季明远痛苦地呻|吟着,面如死灰,浑身都在抖。

季瑜指尖弹了弹,他仰面瞧着季邈:“我不过是出于自保——兄长,你知不知道?我被母亲逼着喝坏身子的药,已经喝了整整十年,她想要这江山改换他姓,心思实在歹毒至极。今日我若不除她,来日兄长登基还得奉其为太……”

“我知道。”

季邈居高临下地乜视着他,面无表情地说。

“你同她之间的腌臜事,孤早已一清二楚。”

季瑜倏忽瞪大了眼,像是无法理解这句话。而当他终于反应过来、猛地向季邈扑去后,却因着后背重力扑地,栽进了血污里。

动作的是司珹,他这一脚完全没收劲儿,踹得季瑜肝胆剧痛,肠胃猛搅,口鼻俱呛入了血。

司珹靴底碾着季瑜的袍,蹭掉了血,跨至季邈身侧。

季瑜十指全浸在血里,他向上仰起头,没有看李程双死不瞑目的双眼,喉间急速滑动:“兄长……”

然而季邈也压根儿不看他,季邈同司珹对视一眼,随即朗然道。

“来人!”

殿门豁然而启,很快有几十侍卫带刀涌入,不少人没设防,见着眼前这一幕,胃中同样翻江倒海,强压着不适将肃远王一家三口团团包围住,季邈示意戚川扶起季明远,敷衍地丢回了桌案后的太师椅上。

季瑜在人墙内原形毕露。书房的屏风被挪开了,他连忙抬手,挡住了过分明亮的天光。

怎么会这样。

一切如他所赌的那样,季邈提前破城了,那么他杀李程双,分明就是在向兄长表忠心——毕竟季邈能够弃季明远而走,也应当能够理解自己今日所为。可是为什么,他又想错了?
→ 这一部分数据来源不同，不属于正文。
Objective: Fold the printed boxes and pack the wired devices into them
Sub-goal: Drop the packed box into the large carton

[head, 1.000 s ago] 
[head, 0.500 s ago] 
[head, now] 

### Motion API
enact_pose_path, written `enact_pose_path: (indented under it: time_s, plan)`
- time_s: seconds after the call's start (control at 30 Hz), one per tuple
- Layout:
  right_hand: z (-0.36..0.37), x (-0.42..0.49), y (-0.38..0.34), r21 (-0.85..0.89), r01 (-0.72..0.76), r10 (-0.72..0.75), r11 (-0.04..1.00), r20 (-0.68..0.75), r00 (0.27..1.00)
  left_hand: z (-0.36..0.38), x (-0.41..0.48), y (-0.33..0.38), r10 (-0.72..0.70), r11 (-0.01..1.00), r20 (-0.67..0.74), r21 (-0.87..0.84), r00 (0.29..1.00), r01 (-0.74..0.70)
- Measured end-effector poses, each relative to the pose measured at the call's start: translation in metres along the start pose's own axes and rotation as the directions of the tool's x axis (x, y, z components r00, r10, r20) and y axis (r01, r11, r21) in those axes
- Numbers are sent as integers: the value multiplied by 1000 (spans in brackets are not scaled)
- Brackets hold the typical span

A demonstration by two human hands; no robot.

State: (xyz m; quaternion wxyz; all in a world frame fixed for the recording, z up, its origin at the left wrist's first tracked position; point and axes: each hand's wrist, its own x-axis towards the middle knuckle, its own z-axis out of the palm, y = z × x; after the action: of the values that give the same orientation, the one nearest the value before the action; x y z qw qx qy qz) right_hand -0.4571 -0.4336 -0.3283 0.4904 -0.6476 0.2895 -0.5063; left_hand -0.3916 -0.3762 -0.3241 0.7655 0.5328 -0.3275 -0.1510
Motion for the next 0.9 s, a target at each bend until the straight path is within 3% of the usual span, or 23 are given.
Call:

他已经在季邈身上败过好几次,一个他曾经早以为看透的对手。

究竟哪里出了问题。

巨大的挫败感卷啸了季瑜,他撑在血泊里,周遭投来的目光满是鄙夷。从前光风霁月的小郡王血污满身,纯良不复。那身人的皮囊被溅湿了融化掉,就露出狰狞扭曲的骨与肉。

再也骗不了任何人。

戚川安置好季明远,擦净手走过来,配合地问:“主君有何吩咐?”

“孤之幼弟季瑜,悖逆人伦,在其生父眼前手刃生母,血溅暖阁。”季邈说,“孤为其兄长,虽通彻五内,然孝为百善之纲,弑母实乃十恶不赦之首罪,纵万死难赎过。”

季邈说到这里,侧目看了看司珹。

“故,革其君王爵,褫其金册,押不孝子季瑜于刑部大狱内,待冬至午时,西市口问斩,以其血涤宫闱道义之秽,警示天下人。”

***

逃亡路上没有体面可言。

城破当日,季朗带亲卫趁乱钻出衍都城,就着山道往藩地云州逃。宁王府就落座云栈港,是景和帝时期誉王旧宅子改建的,早在半月前便已收拾好,季朗还没来得及看一眼。

他心知季邈若真想追究长治帝身死之事,自己最终躲不过——可那日说到底,是长治帝自己要殉国的嘛!没有坠落城墙的意外,长治帝最终也会死,届时季邈派兵来拿人,他就这么往衍都递折子。朝堂上那些迂腐言官总要吵上一吵,他就能在盖棺定论之前,偷偷由云栈港逃往海外。

若是登基事宜过多,季邈压根儿顾不上他这茬,那就更妙了。届时风波过去,只要他足够安分,季邈也没理由忽然旧事重提,非得治他的罪,那么他指不定还真能坐稳闲王之位。

季朗越想越觉峰回路转,他一拍手,将脑袋探出颠簸不已的破马车,兴奋道:“距离云栈港还有多远?”

宁王的逃亡队不敢走官道,就只能挑着崎岖山路绕行隘口。新的心腹小太监映松忙不迭回话:“估摸着还得三四日。王爷,这路不好走,现下天色将晚了,瞧不清路,山里夜间也多野兽。咱们先找个地方歇歇脚吧。”

“这倒春寒的天气,你说歇在哪儿?”季朗啧了一声,眯眼望进群山间,倏忽猛拍映松后背,“那儿是不是有座寺——你赶紧差人先去探探,若无朝廷耳目就知会一声,本王今夜便宿在这寺里了!”

季朗说是“知会”,当真就只是知会,大摇大摆带几十人跨入寺门。